Considered and decided by Davies, Presiding Judge, Klaphake, Judge, and Peterson, Judge.

U N P U B L I S H E D O P I N I O N

KLAPHAKE, Judge

Jeffrey Clyde Stewart appeals the trial court's decision to impose consecutive rather than concurrent sentences for aggravated robbery and attempted aggravated robbery convictions. Because the sentencing did not unfairly exaggerate the criminality of appellant's conduct, we affirm.

D E C I S I O N

On December 4, 1995, appellant entered a guilty plea on one count of attempted aggravated robbery under Minn. Stat. SSSS 609.245, subd. 1, 609.05, subd. 1, 609.17, subds. 1, 4(2) (1994), and one count of aggravated robbery under Minn. Stat. SSSS 609.245, subd. 1, 609.05, subd. 1 (1994). The remaining counts were dismissed. The plea was open with regard to disposition.

Appellant's attempted aggravated robbery took place at the East Grand Forks McDonald's. Because appellant denied wearing a mask and pointing and cocking a shotgun at the McDonald's employee, his plea was changed to an Alford plea. Appellant understood that his version of the McDonald's incident was inconsistent with statements given by both the employee and appellant's co-defendant. The aggravated robbery took place a short time later at a Cenex convenience store in Fisher. As to that incident, appellant admitted that he entered the store with a bandana over his face and pointed a shotgun at the salesclerk.

The parties agree that the court's imposition of consecutive sentences for the attempt and the aggravated robbery convictions was permissive under the guidelines. See Minn. Sent. Guidelines II.F.2. (consecutive sentences allowable for multiple current felony convictions for crimes against different persons). Whether to impose consecutive sentences is within a district court's discretion. State v. Allen, 482 N.W.2d 228, 231 (Minn. App. 1992), review denied (Minn. Apr. 13, 1992). Absent compelling circumstances, an appellate court will not interfere when the district court acts within the guidelines. State v. Freyer, 328 N.W.2d 140, 142 (Minn. 1982); State v. Beamon, 438 N.W.2d 397, 400 (Minn. App. 1989), review denied (Minn. May 12, 1989).

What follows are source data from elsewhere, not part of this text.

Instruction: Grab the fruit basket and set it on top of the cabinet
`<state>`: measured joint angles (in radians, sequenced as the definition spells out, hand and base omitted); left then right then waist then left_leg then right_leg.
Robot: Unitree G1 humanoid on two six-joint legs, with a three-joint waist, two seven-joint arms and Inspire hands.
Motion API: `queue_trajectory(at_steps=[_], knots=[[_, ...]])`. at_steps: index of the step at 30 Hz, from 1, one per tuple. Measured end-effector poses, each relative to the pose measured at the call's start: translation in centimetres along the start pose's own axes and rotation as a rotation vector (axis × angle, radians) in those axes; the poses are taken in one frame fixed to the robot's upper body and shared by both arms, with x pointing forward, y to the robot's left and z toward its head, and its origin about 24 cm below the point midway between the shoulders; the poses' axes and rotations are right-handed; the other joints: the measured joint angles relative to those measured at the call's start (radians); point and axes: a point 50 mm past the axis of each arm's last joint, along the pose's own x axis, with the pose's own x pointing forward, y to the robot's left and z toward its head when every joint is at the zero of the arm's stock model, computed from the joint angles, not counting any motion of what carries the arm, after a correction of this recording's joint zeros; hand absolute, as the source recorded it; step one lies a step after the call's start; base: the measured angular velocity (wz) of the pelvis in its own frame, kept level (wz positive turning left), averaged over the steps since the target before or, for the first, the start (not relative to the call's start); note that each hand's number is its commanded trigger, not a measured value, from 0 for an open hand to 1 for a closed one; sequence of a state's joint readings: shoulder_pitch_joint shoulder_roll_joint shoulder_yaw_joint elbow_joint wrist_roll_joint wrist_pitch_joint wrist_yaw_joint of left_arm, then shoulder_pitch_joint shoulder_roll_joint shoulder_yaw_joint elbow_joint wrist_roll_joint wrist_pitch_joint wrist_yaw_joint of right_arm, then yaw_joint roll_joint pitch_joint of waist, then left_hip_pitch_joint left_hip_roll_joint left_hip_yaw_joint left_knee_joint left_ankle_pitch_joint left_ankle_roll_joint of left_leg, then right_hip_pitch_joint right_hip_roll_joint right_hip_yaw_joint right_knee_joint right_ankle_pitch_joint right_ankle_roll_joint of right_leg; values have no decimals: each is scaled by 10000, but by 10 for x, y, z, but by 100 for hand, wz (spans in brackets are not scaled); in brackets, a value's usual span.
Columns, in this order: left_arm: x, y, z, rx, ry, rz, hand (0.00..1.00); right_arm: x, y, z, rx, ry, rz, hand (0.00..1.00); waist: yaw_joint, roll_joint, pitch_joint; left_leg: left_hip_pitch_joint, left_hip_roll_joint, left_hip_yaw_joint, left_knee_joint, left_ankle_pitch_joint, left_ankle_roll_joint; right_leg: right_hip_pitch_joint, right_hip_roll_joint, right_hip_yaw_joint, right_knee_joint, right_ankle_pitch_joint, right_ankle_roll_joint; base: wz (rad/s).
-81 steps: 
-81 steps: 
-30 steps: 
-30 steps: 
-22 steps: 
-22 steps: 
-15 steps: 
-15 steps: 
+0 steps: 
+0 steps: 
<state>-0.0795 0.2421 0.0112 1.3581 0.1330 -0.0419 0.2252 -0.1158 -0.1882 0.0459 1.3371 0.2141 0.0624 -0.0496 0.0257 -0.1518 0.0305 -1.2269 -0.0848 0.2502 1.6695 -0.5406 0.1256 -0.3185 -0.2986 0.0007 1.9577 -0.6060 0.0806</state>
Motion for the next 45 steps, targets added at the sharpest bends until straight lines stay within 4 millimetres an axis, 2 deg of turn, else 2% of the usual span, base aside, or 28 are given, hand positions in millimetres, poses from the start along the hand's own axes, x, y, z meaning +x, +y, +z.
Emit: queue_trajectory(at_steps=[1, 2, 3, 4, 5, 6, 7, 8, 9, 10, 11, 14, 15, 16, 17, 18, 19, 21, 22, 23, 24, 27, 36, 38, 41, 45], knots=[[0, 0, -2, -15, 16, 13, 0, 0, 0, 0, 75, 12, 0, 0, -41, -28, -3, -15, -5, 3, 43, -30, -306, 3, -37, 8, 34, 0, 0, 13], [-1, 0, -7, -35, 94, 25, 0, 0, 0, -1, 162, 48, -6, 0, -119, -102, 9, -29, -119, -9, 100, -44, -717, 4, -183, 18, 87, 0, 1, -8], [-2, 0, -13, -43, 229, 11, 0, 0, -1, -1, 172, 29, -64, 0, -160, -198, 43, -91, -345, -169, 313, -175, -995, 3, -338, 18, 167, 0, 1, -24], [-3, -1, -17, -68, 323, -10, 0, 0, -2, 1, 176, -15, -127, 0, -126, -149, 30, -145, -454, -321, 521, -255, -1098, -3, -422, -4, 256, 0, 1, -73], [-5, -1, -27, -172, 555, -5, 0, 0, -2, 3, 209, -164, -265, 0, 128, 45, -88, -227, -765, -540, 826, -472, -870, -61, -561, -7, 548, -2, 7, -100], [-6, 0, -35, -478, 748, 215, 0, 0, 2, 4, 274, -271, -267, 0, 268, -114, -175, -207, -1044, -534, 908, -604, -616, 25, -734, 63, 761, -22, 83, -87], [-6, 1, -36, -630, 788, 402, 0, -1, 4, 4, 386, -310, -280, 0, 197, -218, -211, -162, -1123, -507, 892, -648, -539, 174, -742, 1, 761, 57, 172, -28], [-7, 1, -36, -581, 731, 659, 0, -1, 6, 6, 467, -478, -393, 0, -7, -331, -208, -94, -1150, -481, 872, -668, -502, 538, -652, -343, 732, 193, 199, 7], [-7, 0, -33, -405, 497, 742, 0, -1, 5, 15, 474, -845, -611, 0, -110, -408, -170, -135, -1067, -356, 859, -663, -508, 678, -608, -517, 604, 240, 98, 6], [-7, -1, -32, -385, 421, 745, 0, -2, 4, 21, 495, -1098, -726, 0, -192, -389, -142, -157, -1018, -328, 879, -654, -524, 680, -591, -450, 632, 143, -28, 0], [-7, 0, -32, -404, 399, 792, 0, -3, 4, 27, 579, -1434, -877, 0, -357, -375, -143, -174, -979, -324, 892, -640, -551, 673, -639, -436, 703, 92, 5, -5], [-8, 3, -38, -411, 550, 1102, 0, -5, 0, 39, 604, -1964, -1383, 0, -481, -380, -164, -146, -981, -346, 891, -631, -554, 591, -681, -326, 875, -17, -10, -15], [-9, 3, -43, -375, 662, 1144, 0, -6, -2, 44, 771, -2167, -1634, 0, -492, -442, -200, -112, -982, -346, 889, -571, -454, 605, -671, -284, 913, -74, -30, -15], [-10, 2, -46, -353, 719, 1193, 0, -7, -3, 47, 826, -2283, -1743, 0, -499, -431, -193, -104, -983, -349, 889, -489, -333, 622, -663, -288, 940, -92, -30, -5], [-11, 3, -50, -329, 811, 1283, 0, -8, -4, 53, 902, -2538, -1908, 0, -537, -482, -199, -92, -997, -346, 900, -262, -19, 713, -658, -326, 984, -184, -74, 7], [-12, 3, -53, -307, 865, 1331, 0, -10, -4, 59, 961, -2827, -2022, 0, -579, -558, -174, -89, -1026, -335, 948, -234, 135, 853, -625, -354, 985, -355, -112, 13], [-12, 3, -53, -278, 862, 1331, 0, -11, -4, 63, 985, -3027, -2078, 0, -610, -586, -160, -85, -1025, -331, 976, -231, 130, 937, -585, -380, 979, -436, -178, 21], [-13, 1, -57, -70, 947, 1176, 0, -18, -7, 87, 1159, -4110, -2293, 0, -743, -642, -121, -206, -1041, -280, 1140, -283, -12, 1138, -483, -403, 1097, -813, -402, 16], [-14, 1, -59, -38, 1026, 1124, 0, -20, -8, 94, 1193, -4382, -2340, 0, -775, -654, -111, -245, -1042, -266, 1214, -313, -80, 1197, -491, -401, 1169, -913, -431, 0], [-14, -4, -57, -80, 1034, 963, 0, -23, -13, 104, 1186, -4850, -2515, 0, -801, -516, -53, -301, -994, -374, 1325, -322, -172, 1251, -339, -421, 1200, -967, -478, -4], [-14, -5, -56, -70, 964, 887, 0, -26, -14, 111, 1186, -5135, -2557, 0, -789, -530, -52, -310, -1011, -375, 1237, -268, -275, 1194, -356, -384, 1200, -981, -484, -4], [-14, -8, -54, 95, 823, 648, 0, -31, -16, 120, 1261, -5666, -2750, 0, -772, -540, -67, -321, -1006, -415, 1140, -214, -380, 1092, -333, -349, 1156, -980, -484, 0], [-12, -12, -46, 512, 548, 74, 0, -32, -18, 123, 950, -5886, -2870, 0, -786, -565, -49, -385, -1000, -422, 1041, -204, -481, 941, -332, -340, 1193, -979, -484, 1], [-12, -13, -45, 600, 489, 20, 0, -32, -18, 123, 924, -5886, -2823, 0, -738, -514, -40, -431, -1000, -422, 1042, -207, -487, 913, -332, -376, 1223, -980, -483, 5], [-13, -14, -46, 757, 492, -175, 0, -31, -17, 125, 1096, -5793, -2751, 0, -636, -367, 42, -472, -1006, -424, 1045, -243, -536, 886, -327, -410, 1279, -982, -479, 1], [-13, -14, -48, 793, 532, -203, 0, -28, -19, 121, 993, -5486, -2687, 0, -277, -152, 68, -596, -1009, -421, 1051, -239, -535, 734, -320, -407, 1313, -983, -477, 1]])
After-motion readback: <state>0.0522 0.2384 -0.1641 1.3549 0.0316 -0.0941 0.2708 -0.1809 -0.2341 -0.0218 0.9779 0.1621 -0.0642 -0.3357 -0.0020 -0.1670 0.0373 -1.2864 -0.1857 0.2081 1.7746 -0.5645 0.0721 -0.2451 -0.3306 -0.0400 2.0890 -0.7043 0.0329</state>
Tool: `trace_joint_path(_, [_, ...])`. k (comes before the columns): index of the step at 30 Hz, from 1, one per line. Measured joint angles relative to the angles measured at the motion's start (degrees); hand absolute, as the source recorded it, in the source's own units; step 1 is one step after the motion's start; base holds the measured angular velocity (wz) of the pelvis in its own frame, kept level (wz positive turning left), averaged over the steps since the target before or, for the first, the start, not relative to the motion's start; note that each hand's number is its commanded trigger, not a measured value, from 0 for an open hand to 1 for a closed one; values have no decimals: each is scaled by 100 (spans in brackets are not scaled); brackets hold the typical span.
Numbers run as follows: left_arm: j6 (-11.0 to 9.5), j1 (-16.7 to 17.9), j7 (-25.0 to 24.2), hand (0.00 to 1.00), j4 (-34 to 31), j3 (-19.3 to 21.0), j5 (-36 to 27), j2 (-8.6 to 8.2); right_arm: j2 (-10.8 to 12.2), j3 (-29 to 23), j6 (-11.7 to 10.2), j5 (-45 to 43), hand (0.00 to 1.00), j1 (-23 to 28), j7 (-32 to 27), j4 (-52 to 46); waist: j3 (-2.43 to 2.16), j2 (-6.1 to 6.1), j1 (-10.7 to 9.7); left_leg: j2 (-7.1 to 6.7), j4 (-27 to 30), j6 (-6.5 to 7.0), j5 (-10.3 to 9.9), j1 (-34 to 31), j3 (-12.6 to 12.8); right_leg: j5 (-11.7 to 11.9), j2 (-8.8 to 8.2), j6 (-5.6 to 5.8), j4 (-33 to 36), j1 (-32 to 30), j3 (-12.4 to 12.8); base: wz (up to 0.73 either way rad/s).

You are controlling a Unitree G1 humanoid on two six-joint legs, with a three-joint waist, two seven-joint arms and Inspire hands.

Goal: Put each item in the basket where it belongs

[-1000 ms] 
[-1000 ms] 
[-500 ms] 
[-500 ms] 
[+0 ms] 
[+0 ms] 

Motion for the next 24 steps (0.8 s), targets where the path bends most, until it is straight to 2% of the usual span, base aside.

To achieve fairness in sentencing, this court will compare a defendant's sentence with those of other offenders. State v. Norris, 428 N.W.2d 61, 70-71 (Minn. 1988) (sentence modified but some consecutive sentences affirmed). After reviewing "numerous cases involving aggravated robbery, assault, and multiple victims" resulting in consecutive sentences, the Minnesota Supreme Court noted in Norris that

[n]one of these cases have involved more than three multiple sentences * * * and most of them have involved two sentences to be served consecutively.

Id. Similarly, this case is like "most" of the cases where two sentences are to be served consecutively.

Appellant and his co-defendant failed on their first attempted robbery at the McDonald's. They then proceeded to find another victim at another location. In both incidents, appellant and his co-defendants wore bandanas over their faces while appellant pointed an unloaded shotgun at the clerk. Appellant committed two distinct offenses in two different towns involving different victims. In this sense, the "criminality" of the conduct was greater than a single incident. See, e.g., State v. Branson, 529 N.W.2d 1, 4 (Minn. App. 1995) (where more than one victim involved, consecutive sentencing appropriate to recognize severity of each crime), review denied (Minn. Apr. 18, 1995).

Appellant's argument that his actions were "minimal" ignores the fear his actions generated in his victims. In light of the adverse testimony by the McDonald's employee and appellant's co-defendant, appellant's denial of the attempted aggravated robbery is not persuasive. Consequently, his willingness to admit to the one incident of aggravated robbery is not a compelling reason to interfere with the trial court's exercise of its sentencing discretion.

Under the circumstances of this case, the district court did not abuse its discretion by imposing consecutive sentences.

Affirmed.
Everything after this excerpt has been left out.